The first line of the listing opens the range and the line with "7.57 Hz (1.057" closes it; repeat those lines and all between them word for word, leaving out the pictures.
:: DATA EXCERPTS
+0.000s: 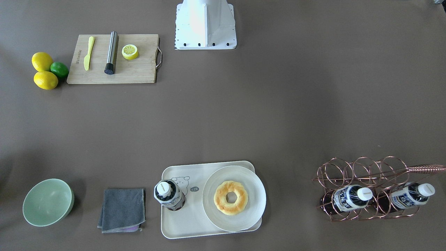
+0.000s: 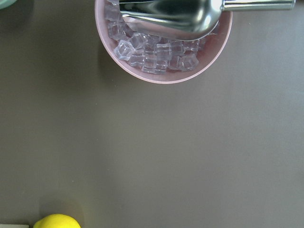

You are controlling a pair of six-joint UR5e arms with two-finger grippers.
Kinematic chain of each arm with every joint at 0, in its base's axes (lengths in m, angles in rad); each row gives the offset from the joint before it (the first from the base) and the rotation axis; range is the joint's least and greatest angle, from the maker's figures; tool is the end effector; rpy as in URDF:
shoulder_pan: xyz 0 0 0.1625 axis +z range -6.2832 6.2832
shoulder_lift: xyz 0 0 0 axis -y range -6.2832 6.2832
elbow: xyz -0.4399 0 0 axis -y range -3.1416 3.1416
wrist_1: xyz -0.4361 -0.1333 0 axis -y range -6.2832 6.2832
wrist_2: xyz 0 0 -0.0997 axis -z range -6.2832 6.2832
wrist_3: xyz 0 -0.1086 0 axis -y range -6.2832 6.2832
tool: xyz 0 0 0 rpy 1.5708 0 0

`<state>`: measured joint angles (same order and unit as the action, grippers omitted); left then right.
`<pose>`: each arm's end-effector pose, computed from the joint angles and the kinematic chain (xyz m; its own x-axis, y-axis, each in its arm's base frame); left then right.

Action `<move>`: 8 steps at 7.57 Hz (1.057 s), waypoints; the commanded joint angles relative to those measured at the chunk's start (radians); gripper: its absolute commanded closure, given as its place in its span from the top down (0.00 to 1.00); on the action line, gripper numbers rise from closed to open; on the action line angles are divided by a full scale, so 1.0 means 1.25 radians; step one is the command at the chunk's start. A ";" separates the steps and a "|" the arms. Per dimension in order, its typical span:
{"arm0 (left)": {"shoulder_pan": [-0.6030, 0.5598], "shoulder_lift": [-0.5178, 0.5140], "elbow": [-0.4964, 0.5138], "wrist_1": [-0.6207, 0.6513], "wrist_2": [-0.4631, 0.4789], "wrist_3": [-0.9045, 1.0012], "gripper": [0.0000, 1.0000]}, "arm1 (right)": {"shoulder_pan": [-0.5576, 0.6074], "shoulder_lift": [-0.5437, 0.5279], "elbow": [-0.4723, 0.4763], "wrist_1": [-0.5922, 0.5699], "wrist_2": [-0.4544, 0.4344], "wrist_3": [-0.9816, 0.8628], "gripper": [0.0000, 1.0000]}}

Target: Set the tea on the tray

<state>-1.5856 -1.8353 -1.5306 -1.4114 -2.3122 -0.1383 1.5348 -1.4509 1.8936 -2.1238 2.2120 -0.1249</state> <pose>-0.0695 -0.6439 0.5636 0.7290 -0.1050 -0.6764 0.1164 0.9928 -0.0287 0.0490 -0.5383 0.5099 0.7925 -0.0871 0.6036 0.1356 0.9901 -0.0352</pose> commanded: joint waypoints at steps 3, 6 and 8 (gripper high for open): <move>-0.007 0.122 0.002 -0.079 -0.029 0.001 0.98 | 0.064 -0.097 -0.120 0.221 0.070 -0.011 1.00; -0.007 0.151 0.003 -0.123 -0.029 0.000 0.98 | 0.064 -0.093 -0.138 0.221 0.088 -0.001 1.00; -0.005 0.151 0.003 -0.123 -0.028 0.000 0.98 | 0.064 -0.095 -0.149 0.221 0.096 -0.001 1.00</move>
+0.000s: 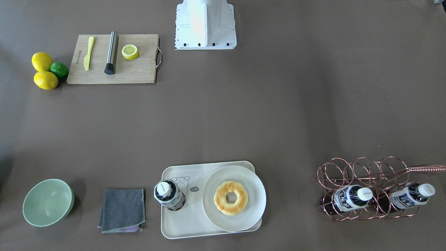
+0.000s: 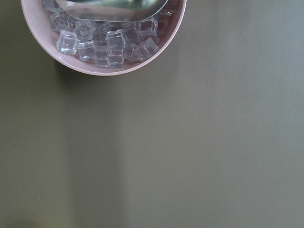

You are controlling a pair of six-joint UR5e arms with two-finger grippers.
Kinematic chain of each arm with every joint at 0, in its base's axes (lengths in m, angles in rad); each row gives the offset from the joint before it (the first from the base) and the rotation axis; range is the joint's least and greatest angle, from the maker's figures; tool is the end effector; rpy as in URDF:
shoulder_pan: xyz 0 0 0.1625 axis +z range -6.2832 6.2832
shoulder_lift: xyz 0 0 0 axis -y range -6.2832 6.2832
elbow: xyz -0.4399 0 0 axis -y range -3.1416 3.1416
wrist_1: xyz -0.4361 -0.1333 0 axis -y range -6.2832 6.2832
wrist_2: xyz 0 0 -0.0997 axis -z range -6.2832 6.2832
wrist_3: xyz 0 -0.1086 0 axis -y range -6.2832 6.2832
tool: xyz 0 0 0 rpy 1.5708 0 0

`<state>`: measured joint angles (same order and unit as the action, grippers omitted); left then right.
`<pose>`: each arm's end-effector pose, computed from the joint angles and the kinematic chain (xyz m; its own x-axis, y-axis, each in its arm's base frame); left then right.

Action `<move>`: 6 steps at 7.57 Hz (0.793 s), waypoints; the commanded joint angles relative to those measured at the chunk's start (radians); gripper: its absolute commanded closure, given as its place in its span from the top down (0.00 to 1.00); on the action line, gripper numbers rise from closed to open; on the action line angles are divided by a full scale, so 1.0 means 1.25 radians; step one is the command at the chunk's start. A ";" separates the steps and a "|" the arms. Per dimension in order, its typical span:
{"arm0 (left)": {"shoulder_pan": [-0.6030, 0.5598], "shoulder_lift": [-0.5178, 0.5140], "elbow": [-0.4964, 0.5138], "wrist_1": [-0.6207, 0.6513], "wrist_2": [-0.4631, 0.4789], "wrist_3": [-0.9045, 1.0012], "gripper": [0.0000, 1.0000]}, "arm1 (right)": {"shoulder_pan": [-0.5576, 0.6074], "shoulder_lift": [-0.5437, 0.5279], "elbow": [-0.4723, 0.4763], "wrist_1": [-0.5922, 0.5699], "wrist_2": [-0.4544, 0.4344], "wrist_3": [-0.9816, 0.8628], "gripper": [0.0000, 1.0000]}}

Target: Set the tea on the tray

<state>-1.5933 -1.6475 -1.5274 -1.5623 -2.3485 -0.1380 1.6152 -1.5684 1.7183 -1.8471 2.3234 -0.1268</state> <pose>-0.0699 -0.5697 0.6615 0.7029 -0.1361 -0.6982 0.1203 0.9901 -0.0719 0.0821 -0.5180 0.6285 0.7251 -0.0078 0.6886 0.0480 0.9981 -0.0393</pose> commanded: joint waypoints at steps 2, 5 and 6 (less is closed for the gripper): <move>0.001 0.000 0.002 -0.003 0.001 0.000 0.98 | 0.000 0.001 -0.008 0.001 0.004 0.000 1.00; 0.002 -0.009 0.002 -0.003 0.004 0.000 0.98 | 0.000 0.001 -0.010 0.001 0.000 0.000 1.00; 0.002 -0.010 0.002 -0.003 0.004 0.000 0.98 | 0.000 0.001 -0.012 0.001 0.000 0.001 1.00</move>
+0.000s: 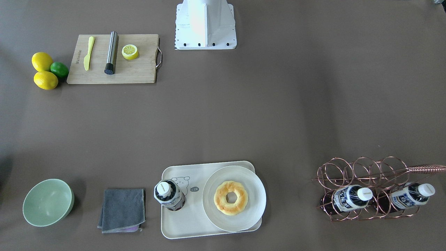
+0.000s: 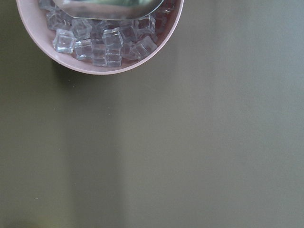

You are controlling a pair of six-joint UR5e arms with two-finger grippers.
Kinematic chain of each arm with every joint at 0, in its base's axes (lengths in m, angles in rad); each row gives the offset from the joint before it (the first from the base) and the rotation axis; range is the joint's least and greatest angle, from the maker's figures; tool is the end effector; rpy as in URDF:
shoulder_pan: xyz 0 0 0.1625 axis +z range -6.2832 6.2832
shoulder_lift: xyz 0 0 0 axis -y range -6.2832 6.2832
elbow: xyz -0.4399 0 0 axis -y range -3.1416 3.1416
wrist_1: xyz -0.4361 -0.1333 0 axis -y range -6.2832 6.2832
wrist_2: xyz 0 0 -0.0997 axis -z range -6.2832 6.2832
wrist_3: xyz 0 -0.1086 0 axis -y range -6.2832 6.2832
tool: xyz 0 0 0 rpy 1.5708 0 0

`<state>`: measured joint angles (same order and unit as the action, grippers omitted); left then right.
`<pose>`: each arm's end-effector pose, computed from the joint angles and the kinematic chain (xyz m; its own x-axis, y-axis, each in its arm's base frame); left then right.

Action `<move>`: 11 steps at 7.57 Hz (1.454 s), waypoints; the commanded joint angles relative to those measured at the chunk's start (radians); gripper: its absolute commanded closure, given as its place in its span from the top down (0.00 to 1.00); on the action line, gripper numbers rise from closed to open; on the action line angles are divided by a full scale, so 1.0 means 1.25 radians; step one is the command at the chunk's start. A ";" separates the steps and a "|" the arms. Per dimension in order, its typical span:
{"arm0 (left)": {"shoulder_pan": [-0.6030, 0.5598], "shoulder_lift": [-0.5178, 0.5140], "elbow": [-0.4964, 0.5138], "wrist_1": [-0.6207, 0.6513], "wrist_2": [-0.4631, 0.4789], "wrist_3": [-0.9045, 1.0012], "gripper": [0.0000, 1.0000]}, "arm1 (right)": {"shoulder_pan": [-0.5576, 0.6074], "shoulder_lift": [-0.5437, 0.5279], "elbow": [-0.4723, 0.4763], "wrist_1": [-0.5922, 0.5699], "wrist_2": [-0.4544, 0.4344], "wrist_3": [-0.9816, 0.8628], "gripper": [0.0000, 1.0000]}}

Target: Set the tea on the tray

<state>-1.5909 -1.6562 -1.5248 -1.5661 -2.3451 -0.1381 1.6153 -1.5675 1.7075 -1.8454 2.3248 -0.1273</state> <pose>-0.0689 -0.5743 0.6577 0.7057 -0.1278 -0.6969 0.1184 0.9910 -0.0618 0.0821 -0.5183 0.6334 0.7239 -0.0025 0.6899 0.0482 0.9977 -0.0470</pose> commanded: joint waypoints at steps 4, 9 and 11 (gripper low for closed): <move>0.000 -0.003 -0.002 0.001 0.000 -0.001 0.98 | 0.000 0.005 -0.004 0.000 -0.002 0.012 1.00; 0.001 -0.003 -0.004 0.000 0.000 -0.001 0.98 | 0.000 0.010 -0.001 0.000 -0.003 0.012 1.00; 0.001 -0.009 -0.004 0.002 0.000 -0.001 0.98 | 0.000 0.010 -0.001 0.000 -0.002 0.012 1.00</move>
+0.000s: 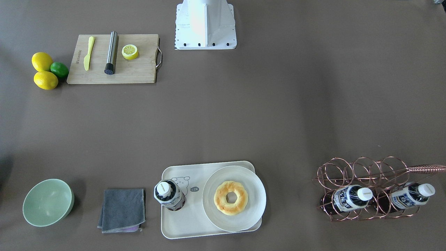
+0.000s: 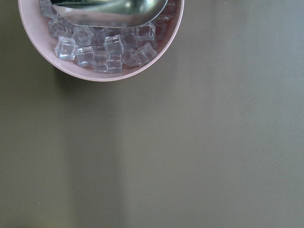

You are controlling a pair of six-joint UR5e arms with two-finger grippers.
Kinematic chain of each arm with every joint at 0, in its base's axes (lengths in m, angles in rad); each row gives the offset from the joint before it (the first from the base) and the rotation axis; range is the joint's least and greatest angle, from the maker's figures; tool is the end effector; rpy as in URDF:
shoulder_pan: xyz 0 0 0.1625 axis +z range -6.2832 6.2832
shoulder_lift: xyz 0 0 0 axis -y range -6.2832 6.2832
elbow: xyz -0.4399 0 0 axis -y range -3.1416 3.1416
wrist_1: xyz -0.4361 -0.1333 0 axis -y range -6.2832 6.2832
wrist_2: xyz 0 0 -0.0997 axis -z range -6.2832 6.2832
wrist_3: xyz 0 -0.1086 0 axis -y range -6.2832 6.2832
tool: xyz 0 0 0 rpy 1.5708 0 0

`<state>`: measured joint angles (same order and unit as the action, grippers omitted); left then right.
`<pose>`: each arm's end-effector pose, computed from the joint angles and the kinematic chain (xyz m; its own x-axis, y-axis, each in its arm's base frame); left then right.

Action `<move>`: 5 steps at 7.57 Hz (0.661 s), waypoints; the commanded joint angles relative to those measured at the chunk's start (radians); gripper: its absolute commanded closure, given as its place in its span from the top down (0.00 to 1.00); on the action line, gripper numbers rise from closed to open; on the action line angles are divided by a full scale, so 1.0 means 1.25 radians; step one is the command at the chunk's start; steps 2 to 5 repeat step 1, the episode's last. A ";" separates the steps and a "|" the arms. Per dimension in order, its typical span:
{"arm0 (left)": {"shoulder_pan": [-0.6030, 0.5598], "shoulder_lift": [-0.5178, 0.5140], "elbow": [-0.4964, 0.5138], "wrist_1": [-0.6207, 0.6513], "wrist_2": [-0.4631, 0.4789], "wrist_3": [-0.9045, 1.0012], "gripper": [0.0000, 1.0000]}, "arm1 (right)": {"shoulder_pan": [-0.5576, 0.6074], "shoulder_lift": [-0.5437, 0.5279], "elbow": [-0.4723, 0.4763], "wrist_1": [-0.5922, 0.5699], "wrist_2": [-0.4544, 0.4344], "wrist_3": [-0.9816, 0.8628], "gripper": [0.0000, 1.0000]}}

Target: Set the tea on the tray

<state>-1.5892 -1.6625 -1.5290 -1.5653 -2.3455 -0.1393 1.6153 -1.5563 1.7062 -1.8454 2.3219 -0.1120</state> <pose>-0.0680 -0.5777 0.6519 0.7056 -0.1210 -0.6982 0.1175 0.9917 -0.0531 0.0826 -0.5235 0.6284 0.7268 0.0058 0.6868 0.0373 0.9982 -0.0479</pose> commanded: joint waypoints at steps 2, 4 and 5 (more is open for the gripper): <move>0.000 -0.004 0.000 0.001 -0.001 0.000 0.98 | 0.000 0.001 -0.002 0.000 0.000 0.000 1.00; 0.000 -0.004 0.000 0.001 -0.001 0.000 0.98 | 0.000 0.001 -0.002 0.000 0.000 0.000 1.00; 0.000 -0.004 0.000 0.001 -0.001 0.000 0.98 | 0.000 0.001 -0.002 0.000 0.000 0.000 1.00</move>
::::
### [SOLUTION TO THIS TASK]
+0.000s: 
+0.000s: 

You are controlling a pair of six-joint UR5e arms with two-finger grippers.
Kinematic chain of each arm with every joint at 0, in its base's axes (lengths in m, angles in rad); each row gives the offset from the joint before it (the first from the base) and the rotation axis; range is the joint's least and greatest angle, from the maker's figures; tool is the end effector; rpy as in URDF:
shoulder_pan: xyz 0 0 0.1625 axis +z range -6.2832 6.2832
shoulder_lift: xyz 0 0 0 axis -y range -6.2832 6.2832
elbow: xyz -0.4399 0 0 axis -y range -3.1416 3.1416
wrist_1: xyz -0.4361 -0.1333 0 axis -y range -6.2832 6.2832
wrist_2: xyz 0 0 -0.0997 axis -z range -6.2832 6.2832
wrist_3: xyz 0 -0.1086 0 axis -y range -6.2832 6.2832
tool: xyz 0 0 0 rpy 1.5708 0 0

`<state>`: measured joint angles (same order and unit as the action, grippers omitted); left then right.
`<pose>`: each arm's end-effector pose, computed from the joint angles and the kinematic chain (xyz m; its own x-axis, y-axis, each in its arm's base frame); left then right.

Action `<move>`: 8 steps at 7.57 Hz (1.057 s), waypoints; the commanded joint angles relative to those measured at the chunk's start (radians); gripper: its absolute commanded closure, given as its place in its span from the top down (0.00 to 1.00); on the action line, gripper numbers rise from closed to open; on the action line angles are divided by a full scale, so 1.0 means 1.25 radians; step one is the command at the chunk's start. A ";" separates the steps and a "|" the arms. Per dimension in order, its typical span:

This exercise requires no further work.